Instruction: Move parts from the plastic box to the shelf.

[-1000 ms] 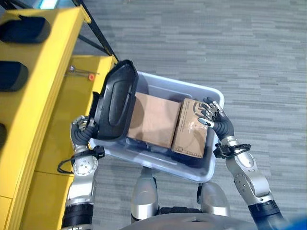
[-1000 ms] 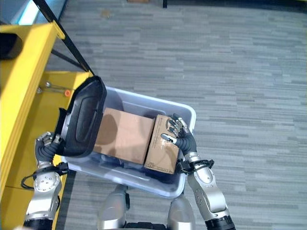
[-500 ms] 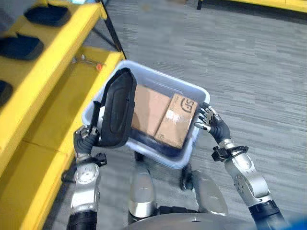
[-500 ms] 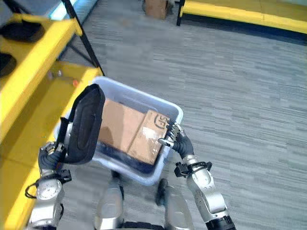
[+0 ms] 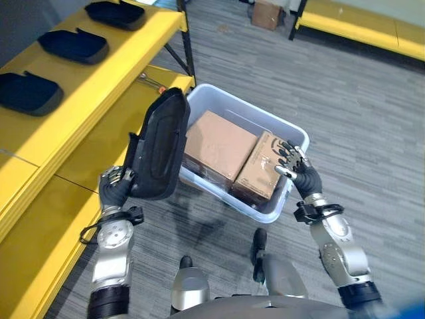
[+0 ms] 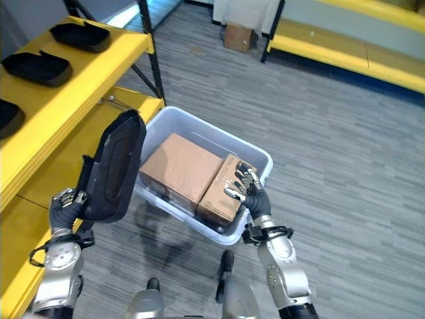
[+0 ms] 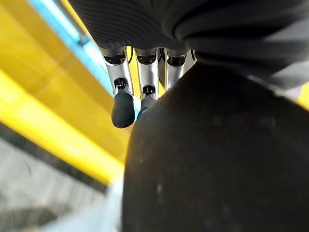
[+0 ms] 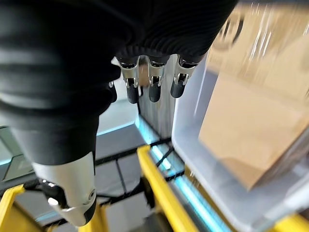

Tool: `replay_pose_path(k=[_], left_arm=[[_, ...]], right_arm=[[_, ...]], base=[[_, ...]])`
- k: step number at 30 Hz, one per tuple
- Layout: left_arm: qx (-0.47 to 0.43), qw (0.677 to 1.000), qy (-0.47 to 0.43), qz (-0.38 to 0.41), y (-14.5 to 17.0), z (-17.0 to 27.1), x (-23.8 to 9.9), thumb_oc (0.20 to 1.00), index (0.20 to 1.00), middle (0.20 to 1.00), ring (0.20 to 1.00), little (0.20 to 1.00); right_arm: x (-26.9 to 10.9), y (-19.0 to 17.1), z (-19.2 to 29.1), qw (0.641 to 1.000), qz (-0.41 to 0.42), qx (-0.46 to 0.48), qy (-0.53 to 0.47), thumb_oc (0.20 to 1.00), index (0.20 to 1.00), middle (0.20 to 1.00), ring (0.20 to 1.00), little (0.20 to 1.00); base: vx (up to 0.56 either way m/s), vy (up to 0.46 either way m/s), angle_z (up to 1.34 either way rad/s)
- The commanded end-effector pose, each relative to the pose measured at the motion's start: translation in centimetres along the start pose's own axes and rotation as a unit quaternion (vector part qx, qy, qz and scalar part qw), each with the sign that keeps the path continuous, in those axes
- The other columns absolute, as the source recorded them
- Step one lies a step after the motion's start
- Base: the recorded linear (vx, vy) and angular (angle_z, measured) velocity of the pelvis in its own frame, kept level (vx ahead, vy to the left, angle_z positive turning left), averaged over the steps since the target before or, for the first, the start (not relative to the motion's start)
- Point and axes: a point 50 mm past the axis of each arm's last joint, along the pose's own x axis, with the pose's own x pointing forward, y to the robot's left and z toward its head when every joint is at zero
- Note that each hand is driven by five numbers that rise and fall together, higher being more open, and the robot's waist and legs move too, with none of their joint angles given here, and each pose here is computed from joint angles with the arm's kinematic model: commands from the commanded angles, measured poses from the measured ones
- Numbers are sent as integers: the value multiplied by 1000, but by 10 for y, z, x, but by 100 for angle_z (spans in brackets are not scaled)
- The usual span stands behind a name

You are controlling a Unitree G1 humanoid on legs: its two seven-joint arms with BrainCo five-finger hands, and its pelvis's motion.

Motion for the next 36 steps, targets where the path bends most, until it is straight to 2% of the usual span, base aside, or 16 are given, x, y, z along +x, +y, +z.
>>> replay_pose_path(k=[1,10,11,14,18,30,36], left_arm=[[-19,992,-117,44,20,43,3,200,200,200,200,200],[-28,991,-123,33,9,47,11,200,200,200,200,200],[-38,990,-133,8,-6,54,15,200,200,200,200,200],[-37,989,-140,-8,-13,58,16,200,200,200,200,200],[-32,991,-133,2,-7,54,15,200,200,200,200,200],[-58,991,-119,5,-3,48,6,200,200,200,200,200],[-72,990,-122,-19,-12,53,4,200,200,200,200,200]], right_arm=[[7,12,28,997,40,-6,-67,1000,1000,1000,1000,1000],[6,15,12,998,27,27,-41,1000,1000,1000,1000,1000],[0,8,14,999,18,21,-45,1000,1000,1000,1000,1000],[-7,-1,13,999,12,10,-39,1000,1000,1000,1000,1000],[-8,-4,15,999,16,-6,-39,1000,1000,1000,1000,1000],[5,3,26,997,41,-38,-55,1000,1000,1000,1000,1000],[3,-7,31,997,17,-42,-63,1000,1000,1000,1000,1000]], base=[[-47,221,23],[-39,335,10],[-12,269,67],[-67,229,151],[-59,78,73],[-49,-34,-11],[-109,9,47]])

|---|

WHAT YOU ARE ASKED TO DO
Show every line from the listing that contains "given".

WRITTEN RESPONSE
- Note that each hand is driven by five numbers that rise and fall together, higher being more open, and the robot's waist and legs move too, with none of their joint angles given here, and each pose here is computed from joint angles with the arm's kinematic model: commands from the commanded angles, measured poses from the measured ones
Motion for the next 36 steps, targets where the path bends most, until it is straight to 2% of the usual span, base aside, or 16 are given, x, y, z along +x, +y, +z.

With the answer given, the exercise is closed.